Given the continual decline in GDP, which slumped by an annual 7.5% in the fourth quarter of last year, the economy will contract by 7% in 2009.

  • Employment to fall by over 7%
  • Inflation to fall by 2.7%
  • 2010 may signal global recovery

Given the continual decline in GDP, which slumped by an annual 7.5% in the fourth quarter of last year, the economy will contract by 7% in 2009. The following year is more likely to see an end to negative growth, on the assumption that the global economic cycle beings to show signs of improvement in the next nine months, according to Bank of Ireland’s Quarterly Economic Outlook published today, 9 April 2009.

“This will be the fourth year in the past fifty years that GDP has fallen in Ireland. Despite the global downturn, Irish exports, industrial production and the external sector provided significant stimulus to the economy, a feat we expect to see repeated this year. The plunge in house building was the main catalyst behind the downturn in 2008: residential construction fell by some 35% on average, and by an extraordinary 50% in the final quarter of 2008. We expect the decline to be in the order of 45% this year”, commented Dr. Dan McLaughlin, Group Chief Economist, Bank of Ireland and author of the Outlook.

“Unemployment has risen sharply and the data available for 2009 implies that employment has fallen at an even faster pace in recent months. We are likely to see an average fall of 7% or 152,000 based on the assumption that the pace of lay-offs slows. There is no clear evidence to date that there has been a substantial exodus of migrant labour, the numbers of non-Irish nationals in the labour force fell marginally from 355,000 in 2007 to 349,000 in 2008.

“Overall inflation is likely to fall deeper into negative territory over the next few months, as the annual decline in mortgage interest costs increases even further, due to the reduction in mortgage interest costs and falling energy prices. Assuming ECB interest rates bottom at 1% and oil prices remain broadly unchanged at current levels, the annual rate of decline in both mortgage and energy costs will ease back sharply over the second half of the year. As a result, we expect inflation to fall by 2.7% on average in 2009.

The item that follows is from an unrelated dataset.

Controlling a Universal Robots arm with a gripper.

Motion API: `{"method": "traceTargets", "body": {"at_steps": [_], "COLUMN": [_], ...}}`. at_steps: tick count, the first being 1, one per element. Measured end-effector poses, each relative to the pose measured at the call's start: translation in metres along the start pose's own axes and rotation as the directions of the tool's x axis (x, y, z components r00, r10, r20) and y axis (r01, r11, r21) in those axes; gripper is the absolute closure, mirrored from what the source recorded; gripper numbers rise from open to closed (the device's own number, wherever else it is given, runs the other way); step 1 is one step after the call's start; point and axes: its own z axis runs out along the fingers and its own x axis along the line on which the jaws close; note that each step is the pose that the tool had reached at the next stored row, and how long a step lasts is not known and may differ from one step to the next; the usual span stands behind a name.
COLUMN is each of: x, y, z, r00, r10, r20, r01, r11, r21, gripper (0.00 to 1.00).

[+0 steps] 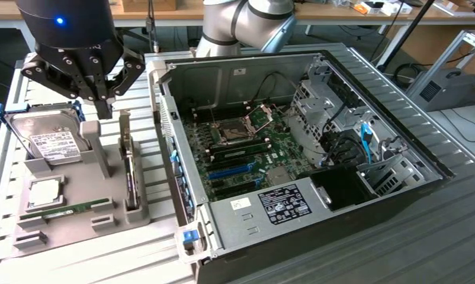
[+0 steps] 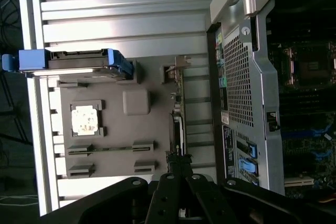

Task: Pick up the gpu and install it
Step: 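Reach for the gpu, then pick up the gpu and move the gpu toward the slot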

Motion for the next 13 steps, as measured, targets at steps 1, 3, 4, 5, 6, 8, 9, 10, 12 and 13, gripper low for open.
{"method": "traceTargets", "body": {"at_steps": [1, 3, 4, 5, 6, 8, 9, 10, 12, 13], "x": [0.0000, -0.0005, -0.0007, -0.0007, -0.0007, -0.0007, -0.0007, -0.0007, -0.0007, -0.0007], "y": [0.0000, 0.0000, 0.0000, 0.0000, 0.0001, 0.0001, 0.0001, 0.0001, 0.0000, 0.0000], "z": [0.0000, 0.0000, 0.0000, 0.0000, 0.0000, 0.0000, 0.0000, 0.0000, 0.0000, 0.0000], "r00": [1.0000, 1.0000, 1.0000, 1.0000, 1.0000, 1.0000, 1.0000, 1.0000, 1.0000, 1.0000], "r10": [0.000, 0.000, 0.000, 0.000, 0.000, 0.000, 0.000, 0.000, 0.000, 0.000], "r20": [0.0000, 0.0000, -0.0001, 0.0000, 0.0000, 0.0000, 0.0000, 0.0000, -0.0001, 0.0000], "r01": [0.000, 0.000, 0.000, 0.000, 0.000, 0.000, 0.000, 0.000, 0.000, 0.000], "r11": [1.0000, 1.0000, 1.0000, 1.0000, 1.0000, 1.0000, 1.0000, 1.0000, 1.0000, 1.0000], "r21": [0.0000, 0.0000, 0.0000, 0.0000, 0.0000, 0.0000, 0.0000, 0.0000, 0.0000, 0.0000], "gripper": [0.89, 0.89, 0.89, 0.89, 0.89, 0.89, 0.89, 0.89, 0.89, 0.89]}}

“The passage of time, low interest rates and falling inflation are conditions that normally precipitate an end to a recession. These are now present internationally and in Ireland’s case prices look likely to fall which will offer some support to real incomes. However, the impaired nature of the global banking system adds an additional layer of uncertainty, regarding the timing and strength of a recovery. The return of positive growth in the US offers the best hope for the Irish economy, as domestic demand is likely to remain depressed in 2010”, concluded Dr. Dan McLaughlin.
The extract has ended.